§ **Brief**
Please filter the entries and return only the lines that include "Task".

Provided entries section start

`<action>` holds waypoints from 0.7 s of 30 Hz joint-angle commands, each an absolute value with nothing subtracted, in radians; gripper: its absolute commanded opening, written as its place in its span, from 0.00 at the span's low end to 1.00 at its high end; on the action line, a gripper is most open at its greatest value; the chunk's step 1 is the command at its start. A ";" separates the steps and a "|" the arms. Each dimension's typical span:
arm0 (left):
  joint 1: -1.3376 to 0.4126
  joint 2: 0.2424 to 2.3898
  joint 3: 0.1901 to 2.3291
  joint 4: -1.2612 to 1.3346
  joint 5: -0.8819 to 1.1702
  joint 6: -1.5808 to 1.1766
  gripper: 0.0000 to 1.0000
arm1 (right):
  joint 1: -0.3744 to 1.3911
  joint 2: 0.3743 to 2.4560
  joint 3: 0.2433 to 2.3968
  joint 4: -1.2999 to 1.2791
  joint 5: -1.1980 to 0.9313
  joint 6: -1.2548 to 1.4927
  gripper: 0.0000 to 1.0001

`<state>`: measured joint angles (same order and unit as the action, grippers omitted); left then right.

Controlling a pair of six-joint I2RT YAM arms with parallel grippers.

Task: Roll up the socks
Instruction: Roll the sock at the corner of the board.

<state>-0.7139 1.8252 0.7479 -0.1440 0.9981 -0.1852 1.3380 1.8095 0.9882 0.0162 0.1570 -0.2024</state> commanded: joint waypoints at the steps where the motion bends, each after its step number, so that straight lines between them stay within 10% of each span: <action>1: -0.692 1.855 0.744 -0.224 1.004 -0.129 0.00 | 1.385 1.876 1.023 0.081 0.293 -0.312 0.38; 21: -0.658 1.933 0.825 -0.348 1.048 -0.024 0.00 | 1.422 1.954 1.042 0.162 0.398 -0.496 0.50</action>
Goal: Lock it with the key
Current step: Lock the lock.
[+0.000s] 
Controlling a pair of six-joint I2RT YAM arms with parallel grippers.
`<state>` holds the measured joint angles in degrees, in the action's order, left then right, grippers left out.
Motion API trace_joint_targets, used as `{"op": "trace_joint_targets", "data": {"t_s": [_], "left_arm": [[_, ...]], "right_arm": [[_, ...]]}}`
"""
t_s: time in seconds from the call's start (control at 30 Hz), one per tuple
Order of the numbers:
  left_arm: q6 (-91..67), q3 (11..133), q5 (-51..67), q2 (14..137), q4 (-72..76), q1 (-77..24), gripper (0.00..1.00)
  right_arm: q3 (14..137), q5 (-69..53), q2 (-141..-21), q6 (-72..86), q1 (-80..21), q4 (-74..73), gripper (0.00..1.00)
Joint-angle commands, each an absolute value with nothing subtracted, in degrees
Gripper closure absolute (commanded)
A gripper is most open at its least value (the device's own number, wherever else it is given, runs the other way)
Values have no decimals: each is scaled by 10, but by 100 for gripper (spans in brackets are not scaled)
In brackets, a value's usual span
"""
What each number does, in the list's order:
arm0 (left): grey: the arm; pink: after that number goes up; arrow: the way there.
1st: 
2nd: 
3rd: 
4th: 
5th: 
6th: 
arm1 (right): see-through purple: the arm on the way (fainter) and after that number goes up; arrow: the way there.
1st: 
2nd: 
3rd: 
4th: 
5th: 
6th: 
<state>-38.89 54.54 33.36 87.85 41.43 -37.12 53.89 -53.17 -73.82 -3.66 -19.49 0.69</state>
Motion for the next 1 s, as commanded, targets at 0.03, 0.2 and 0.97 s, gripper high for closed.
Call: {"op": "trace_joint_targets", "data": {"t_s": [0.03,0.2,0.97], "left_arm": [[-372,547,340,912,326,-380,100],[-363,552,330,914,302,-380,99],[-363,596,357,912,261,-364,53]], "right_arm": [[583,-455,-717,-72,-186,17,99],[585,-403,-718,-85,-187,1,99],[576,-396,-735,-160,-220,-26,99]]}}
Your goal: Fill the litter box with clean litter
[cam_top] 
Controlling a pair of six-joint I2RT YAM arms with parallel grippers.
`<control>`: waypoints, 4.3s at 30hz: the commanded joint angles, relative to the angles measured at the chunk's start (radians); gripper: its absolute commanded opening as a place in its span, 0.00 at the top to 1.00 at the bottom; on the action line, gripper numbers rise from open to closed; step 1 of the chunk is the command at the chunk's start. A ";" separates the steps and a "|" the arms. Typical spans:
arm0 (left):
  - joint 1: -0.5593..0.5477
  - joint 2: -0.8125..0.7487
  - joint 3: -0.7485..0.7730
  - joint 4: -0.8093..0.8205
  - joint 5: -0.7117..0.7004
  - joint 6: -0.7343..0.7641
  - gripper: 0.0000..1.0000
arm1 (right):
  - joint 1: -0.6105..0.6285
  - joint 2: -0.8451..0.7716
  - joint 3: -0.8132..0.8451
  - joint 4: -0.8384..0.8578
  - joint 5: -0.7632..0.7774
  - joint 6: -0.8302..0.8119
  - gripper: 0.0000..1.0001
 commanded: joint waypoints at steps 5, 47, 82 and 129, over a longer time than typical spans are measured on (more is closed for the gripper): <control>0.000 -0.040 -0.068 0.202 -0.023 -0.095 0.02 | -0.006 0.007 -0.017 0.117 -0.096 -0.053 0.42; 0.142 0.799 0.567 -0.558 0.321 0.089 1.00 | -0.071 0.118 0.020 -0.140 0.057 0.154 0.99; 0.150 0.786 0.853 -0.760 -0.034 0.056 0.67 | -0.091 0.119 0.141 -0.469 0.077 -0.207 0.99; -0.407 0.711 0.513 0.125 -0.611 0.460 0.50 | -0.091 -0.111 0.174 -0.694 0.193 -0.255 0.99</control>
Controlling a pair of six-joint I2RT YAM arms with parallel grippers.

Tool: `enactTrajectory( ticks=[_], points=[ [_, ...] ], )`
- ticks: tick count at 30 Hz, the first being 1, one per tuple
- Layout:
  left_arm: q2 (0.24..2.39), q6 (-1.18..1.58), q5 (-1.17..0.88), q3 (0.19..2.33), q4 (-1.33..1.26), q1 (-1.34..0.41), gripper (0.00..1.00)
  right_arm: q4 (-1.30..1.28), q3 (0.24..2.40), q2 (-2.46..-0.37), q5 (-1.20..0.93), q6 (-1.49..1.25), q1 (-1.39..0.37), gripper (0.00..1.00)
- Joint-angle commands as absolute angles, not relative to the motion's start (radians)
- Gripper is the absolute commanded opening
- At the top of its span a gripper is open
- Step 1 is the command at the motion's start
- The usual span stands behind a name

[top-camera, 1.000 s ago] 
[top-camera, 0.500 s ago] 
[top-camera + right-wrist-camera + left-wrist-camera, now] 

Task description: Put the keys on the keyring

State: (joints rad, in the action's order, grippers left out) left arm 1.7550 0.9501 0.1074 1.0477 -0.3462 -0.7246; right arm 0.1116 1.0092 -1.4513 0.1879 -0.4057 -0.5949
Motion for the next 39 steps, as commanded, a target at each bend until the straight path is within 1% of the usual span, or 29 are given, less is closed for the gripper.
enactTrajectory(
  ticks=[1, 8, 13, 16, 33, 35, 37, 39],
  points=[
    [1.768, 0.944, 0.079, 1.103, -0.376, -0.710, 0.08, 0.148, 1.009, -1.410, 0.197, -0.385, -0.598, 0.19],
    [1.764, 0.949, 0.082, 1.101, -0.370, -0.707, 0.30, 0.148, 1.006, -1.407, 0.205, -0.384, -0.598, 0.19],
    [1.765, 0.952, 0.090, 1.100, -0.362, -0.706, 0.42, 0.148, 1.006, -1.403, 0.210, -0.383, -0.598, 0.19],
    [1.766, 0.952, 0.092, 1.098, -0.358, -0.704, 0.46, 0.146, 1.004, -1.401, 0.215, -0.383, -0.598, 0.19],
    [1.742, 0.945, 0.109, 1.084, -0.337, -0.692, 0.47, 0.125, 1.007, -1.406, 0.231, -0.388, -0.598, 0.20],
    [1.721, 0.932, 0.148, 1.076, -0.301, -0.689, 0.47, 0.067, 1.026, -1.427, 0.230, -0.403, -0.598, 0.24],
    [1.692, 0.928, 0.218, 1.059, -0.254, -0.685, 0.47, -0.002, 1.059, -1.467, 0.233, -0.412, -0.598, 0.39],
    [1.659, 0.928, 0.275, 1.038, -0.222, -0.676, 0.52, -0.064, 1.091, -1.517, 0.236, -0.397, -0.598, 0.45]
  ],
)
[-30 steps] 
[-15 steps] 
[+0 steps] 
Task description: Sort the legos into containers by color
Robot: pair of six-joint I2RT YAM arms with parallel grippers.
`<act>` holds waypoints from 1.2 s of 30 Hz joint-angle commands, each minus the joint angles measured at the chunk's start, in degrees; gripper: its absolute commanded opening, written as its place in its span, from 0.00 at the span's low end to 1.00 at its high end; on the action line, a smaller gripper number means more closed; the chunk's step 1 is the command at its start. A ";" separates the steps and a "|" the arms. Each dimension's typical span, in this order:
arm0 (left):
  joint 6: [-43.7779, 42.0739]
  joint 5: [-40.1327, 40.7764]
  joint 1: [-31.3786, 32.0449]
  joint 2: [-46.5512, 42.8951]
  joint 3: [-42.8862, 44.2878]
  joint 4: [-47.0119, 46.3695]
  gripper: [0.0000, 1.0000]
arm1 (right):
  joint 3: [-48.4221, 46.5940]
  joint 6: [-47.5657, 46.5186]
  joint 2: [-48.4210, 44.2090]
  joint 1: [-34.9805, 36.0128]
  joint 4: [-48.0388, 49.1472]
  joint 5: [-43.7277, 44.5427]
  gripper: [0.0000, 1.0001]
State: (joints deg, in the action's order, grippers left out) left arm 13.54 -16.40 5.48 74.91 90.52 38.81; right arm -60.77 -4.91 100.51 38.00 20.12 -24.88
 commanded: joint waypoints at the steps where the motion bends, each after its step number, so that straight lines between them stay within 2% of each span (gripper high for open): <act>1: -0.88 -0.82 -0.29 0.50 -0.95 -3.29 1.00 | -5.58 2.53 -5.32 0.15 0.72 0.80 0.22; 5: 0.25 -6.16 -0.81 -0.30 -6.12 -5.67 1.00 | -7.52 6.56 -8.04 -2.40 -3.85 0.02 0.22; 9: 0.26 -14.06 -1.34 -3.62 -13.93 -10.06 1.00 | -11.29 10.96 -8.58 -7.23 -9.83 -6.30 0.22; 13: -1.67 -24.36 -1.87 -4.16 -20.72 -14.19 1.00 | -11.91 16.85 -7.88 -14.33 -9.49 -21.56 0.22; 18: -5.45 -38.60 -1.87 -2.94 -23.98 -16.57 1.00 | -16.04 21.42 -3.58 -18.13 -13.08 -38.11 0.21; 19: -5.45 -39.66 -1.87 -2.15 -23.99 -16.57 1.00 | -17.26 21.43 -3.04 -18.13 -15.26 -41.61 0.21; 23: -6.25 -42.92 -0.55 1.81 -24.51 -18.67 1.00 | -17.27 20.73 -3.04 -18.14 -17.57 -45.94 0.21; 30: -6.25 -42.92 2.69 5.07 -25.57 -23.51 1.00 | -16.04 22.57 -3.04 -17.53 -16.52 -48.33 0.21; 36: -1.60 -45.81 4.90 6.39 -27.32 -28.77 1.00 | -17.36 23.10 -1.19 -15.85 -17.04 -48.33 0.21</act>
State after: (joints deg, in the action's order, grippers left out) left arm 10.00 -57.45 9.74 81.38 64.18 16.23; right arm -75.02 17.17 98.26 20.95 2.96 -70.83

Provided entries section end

§ **Answer box**
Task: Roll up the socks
Task description: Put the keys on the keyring
Task description: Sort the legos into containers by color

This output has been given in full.